In some embodiments, method 800 is performed until one IR source is detected (e.g., until step 804 outputs “no”) during each iteration of loop 904. In some embodiments, method 800 is performed until one IR source is detected or until the predetermined time elapses. Other implementations are also possible.
In some embodiments, method 800 may be performed periodically (at predetermined times or predetermined intervals). For example, in some embodiments, the wait time during step 902 may be fixed. For example, in some embodiments, method 800 may be performed every half an hour. Different intervals, such as longer intervals, (e.g., twice a day, once a week, etc.) and shorter intervals (e.g., every 20 minutes, or shorter), may also be used.
In some embodiments, method 800 may be performed at random times. For example, in some embodiments, the wait time during step 902 may be random. By performing method 800 at random times, some embodiments may advantageously prevent an intruder from intentionally teaching the sensing system (or causing the sensing system to learn) that a particular (e.g., intruding) IR source is part of the environment.
Some embodiments may incorporate additional techniques to improve the performance of presence detection, such as baseline sensitivity tuning (e.g., adjusting the baseline Vbaseline to avoid false positives) adaptive baseline detection (e.g., for incorporating slight variations of IR), and orienting the IR sensors to avoid interfering IR sources (e.g., so that the television is not in the FoV of any of the IR sensors 102).
Advantages of some embodiments include the reduction or elimination of false positives without adjusting the sensitivity of the baseline (Vbaseline), which may advantageously allow for improved sensitivity and detection of foreign IR sources when compared to systems that rely solely on changes in the baseline (e.g., baseline tuning or adaptive baseline) while keeping the complexity of the sensing system low.
Example embodiments of the present invention are summarized here. Other embodiments can also be understood from the entirety of the specification and the claims filed herein.
Example 1. A method including: receiving IR radiation with a plurality of IR sensors having a plurality of respective field-of-views; producing a plurality of output signals with the plurality of IR sensors based on the received IR radiation, where each of the plurality of output signals is indicative of an intensity of the IR radiation received by a respective IR sensor of the plurality of IR sensors; detecting an IR source based on the plurality of output signals; generating a candidate alarm in response to detecting the IR source; determining whether the detected IR source matches any reference IR source of a set of reference IR sources; when the detected IR source matches one reference IR source of the set of reference IR sources, issuing a user alarm; and when the detected IR source does not match any reference IR source of the set of reference IR sources, canceling the candidate alarm without issuing the user alarm.

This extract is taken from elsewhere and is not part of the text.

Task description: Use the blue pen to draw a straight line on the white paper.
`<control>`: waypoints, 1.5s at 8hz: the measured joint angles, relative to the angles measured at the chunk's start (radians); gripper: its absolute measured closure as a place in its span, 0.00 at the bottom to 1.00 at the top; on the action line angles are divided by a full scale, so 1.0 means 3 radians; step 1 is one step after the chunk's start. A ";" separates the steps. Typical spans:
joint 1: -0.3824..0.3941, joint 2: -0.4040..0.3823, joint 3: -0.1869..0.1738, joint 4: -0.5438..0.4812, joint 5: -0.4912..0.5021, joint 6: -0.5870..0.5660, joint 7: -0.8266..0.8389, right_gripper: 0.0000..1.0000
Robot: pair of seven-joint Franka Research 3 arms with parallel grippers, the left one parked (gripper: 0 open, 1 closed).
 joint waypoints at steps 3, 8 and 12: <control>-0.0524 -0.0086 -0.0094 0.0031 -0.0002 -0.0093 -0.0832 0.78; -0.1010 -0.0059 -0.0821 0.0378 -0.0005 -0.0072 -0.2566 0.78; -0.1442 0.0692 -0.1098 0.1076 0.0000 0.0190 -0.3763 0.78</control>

Example 2. The method of example 1, further including, determining a location of the detected IR source using trilateration based on the plurality of output signals, where determining whether the detected IR source matches any reference IR source includes comparing the location of the detected IR source with a location of a reference IR source of the set of reference IR sources and determining a match when the location of the detected IR source is within a location tolerance of the reference IR source.
Example 3. The method of one of examples 1 or 2, further including, determining a transient time from activation of the detected IR source until the detected IR source reaches steady state based on the plurality of output signals, where determining whether the detected IR source matches any reference IR source includes comparing the transient time of the detected IR source with a transient time of a reference IR source of the set of reference IR sources and determining a match when the transient time of the detected IR source is within a transient time tolerance of the reference IR source.
Example 4. The method of one of examples 1 to 3, further including, determining a steady state IR strength of the detected IR source based on the plurality of output signals, where determining whether the detected IR source matches any reference IR source includes comparing the steady state IR strength of the detected IR source with a steady state IR strength of a reference IR source of the set of reference IR sources and determining a match when the steady state IR strength of the detected IR source is within a steady state IR strength tolerance of the reference IR source.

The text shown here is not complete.